Microsoft Teams is the cornerstone of collaboration for many organizations, but are there any situations when it might not be enough? In this week’s episode of #O365 Hours I sat down with Shari Oswald to discuss the rare moments where it might be wise not to use Microsoft Teams for certain tasks. Watch our discussion below or read the full transcript at your convenience!
Guest:Shari Oswald, MCT, MSOM, and Founder of PowerUP! Learning (visit her website here)
Topics Covered:
Background on this topic and a clear outline of our reasoning
Specific scenarios where Microsoft Teams may not/should not be your go-to solution:
Document management
Lists
External Communication/Collaboration
Webinars (requires sign-in, limit attendees, recording on demand
And more!
How should organizations approach whether to use Teams or not? How do you approach the “which tool and when “dilemma?”
Is Microsoft Teams the Best Place for Document Management?
Shari Oswald: You know, I have a very specific opinion on this because if you know the structure that’s underlying Teams, well, SharePoint is the foundation.
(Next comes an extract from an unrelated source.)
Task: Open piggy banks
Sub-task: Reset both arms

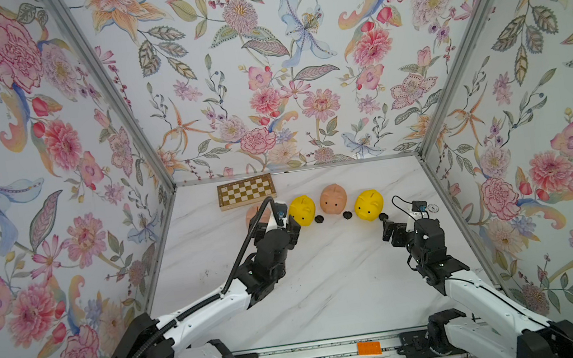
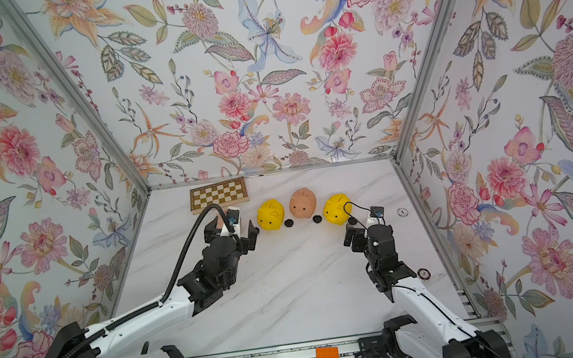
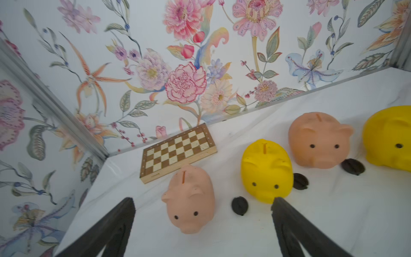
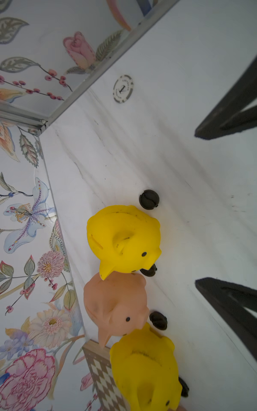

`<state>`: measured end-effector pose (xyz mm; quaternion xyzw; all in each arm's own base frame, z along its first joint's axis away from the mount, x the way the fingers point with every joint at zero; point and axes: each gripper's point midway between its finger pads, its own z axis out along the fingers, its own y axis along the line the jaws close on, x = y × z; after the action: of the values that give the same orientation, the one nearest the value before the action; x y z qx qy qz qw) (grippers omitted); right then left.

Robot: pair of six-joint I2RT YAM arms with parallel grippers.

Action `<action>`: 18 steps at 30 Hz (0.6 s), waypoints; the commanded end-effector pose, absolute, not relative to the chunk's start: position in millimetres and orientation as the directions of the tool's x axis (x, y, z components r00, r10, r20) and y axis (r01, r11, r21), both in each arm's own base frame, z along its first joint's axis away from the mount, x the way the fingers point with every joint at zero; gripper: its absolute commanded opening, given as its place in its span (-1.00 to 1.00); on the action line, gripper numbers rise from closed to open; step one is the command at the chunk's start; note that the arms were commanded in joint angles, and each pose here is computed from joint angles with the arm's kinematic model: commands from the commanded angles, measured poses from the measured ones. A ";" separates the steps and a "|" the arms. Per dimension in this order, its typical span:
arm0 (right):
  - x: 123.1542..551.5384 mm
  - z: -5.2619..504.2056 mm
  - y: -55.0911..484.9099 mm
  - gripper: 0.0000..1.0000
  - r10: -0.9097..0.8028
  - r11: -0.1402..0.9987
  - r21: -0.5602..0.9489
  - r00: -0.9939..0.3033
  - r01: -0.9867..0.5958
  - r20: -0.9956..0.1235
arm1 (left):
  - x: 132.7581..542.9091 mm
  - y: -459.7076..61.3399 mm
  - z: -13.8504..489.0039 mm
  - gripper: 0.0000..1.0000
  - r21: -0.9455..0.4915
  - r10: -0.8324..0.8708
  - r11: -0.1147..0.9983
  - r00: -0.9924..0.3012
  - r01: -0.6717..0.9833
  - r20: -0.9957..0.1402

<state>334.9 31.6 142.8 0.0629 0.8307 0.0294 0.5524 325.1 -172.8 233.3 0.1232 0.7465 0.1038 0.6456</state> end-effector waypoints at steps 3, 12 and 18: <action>356.6 166.6 16.7 0.97 0.014 0.997 -0.002 -0.199 0.078 -0.980 | 303.5 -62.1 234.5 0.98 0.260 0.254 0.931 -0.056 -0.258 -0.966; 362.8 142.2 -5.5 0.97 -0.053 0.988 -0.076 -0.166 0.133 -0.985 | 291.0 35.6 178.7 0.98 0.113 0.083 0.880 -0.085 -0.462 -0.993; 359.2 132.7 -19.8 0.97 -0.055 0.972 -0.078 -0.110 0.221 -0.992 | 319.3 45.4 153.7 0.98 0.105 0.072 0.892 -0.090 -0.440 -0.993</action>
<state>357.0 -7.8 99.2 0.0271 0.7898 -0.0796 0.6076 301.8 57.5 126.2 -0.1218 0.7532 0.2547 0.5942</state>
And what I see way too often is people take everything that’s in their M: drive, J: drive, and K: drive, and they dump it into their Teams library. They don’t realize that underneath Teams is a SharePoint library for every channel. So now you’ve taken thousands of documents and you’ve dumped them into one library, and now you’ve got issues with search because it’s going to be slow.
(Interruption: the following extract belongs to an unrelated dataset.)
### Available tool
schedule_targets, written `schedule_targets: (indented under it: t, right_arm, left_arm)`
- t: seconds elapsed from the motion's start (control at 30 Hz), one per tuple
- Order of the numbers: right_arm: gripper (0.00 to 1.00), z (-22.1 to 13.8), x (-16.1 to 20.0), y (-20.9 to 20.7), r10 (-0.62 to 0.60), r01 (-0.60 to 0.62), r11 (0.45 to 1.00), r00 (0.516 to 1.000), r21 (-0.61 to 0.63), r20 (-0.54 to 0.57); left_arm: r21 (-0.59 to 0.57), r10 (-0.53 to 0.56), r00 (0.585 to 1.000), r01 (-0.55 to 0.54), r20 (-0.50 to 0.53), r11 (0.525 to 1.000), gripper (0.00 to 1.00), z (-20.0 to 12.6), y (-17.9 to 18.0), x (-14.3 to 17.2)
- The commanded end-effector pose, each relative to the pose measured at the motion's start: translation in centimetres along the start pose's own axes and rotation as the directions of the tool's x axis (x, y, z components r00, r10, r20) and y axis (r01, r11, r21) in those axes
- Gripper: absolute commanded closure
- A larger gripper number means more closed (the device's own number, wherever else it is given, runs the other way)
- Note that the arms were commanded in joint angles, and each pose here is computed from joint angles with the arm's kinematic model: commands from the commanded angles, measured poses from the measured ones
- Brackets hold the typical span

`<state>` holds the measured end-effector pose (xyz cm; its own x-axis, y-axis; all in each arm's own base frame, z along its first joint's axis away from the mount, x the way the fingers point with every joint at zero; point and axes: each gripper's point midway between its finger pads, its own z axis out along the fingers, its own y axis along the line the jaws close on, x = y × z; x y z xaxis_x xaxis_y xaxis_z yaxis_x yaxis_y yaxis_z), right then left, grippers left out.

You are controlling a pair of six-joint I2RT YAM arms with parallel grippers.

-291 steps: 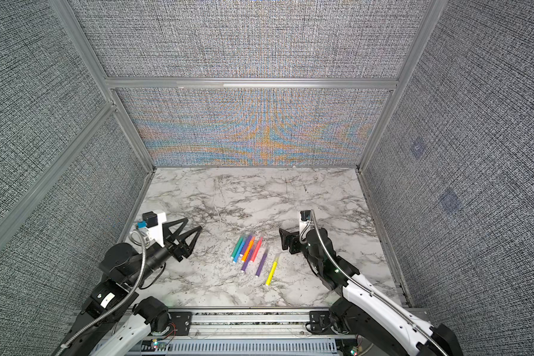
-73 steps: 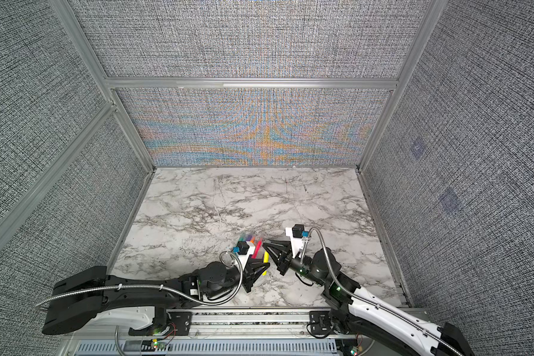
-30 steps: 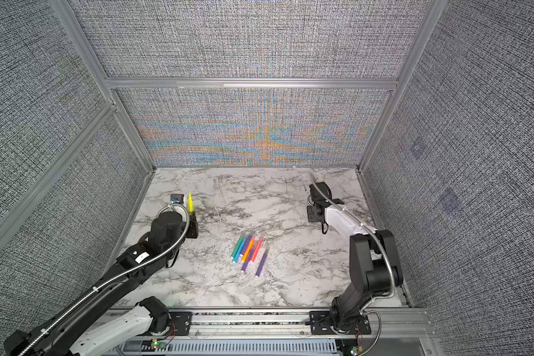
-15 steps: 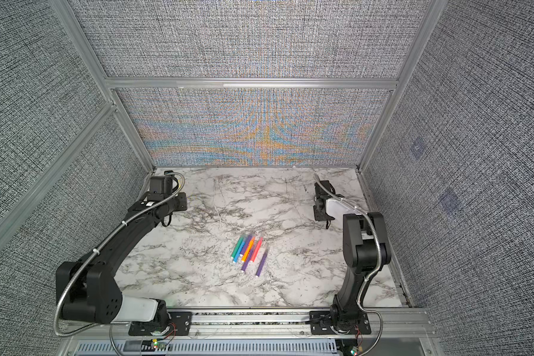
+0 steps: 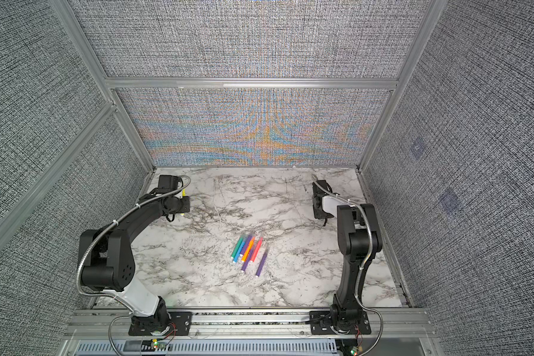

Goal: Remove pen caps from pens
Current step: Place the pen cap to the middle-right of the table, then place the pen at the middle-left of the table.

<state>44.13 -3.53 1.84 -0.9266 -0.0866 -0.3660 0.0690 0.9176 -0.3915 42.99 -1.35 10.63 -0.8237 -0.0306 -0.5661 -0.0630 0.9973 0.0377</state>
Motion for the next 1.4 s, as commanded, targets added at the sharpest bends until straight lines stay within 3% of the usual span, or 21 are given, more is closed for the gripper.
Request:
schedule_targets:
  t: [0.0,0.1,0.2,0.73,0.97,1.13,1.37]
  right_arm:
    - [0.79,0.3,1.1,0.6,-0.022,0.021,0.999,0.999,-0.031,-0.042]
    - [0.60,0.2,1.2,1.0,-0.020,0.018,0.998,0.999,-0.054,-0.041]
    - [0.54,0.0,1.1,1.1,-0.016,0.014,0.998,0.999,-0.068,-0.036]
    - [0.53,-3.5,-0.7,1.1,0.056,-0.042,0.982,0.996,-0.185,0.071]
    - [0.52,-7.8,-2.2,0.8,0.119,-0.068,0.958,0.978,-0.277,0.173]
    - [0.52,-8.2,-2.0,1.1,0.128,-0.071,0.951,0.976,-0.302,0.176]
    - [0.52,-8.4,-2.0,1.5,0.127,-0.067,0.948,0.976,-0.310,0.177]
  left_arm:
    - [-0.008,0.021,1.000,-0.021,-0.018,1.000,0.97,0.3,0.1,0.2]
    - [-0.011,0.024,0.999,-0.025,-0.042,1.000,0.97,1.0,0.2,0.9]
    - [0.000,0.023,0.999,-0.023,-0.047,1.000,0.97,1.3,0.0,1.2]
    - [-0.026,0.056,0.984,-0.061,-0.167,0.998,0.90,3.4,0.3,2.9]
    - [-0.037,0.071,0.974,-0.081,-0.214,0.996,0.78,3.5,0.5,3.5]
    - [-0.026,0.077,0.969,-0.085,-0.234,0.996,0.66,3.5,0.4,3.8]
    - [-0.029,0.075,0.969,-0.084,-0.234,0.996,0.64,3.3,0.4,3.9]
In SharePoint you’ve got ample space to create additional libraries where you can store that content. Once it’s organized, you can move that content around, control versioning, and lock it down so people can’t edit it anymore. So yeah, that SharePoint library behind the scenes is the secret ticket to being the most proficient.
Christian Buckley: Right, and there’s specifically some talk to be had around organizations needing some level of expertise in migration activities for this. If you dump all the content into that single library as a smaller organization, for instance, that might work without impacting performance. But the reality is that projects close down and shift and new things open up all the time. Content is constantly moving around. So, one of the common mistakes that’s made is abandoning a focus on lifecycle management, retention policies, and so on.
Is Microsoft Teams the Best Place for Lists?
CB: Well, again, if you add a list to a tab in Teams and peek behind the curtain, it’ll lead to SharePoint. You can customize that list, create workflows and automations around it, and tie it to an app or Power Automate. However, you can’t see all that from Teams. In Teams, you can add or remove information from a list and that’s about it. You don’t have the ability to make that more robust and flexible. I use it a lot—on a daily basis, even—but when I want more robust capabilities, one of the first things I do is open up the SharePoint view of Lists instead.
SO: Yeah. And as a scenario behind that, I had a client that sent out a spreadsheet to 50 different people trying into collect information in a specific format. All 50 people took it upon themselves to put information in that Excel spreadsheet and email it back to her after moving and adding columns. Now she has to try and smush 50 different versions of her spreadsheet back together. And I’m like, why wasn’t this a SharePoint list? Why didn’t we make this a list?
Is Microsoft Teams the Best Place for External Communication/Collaboration?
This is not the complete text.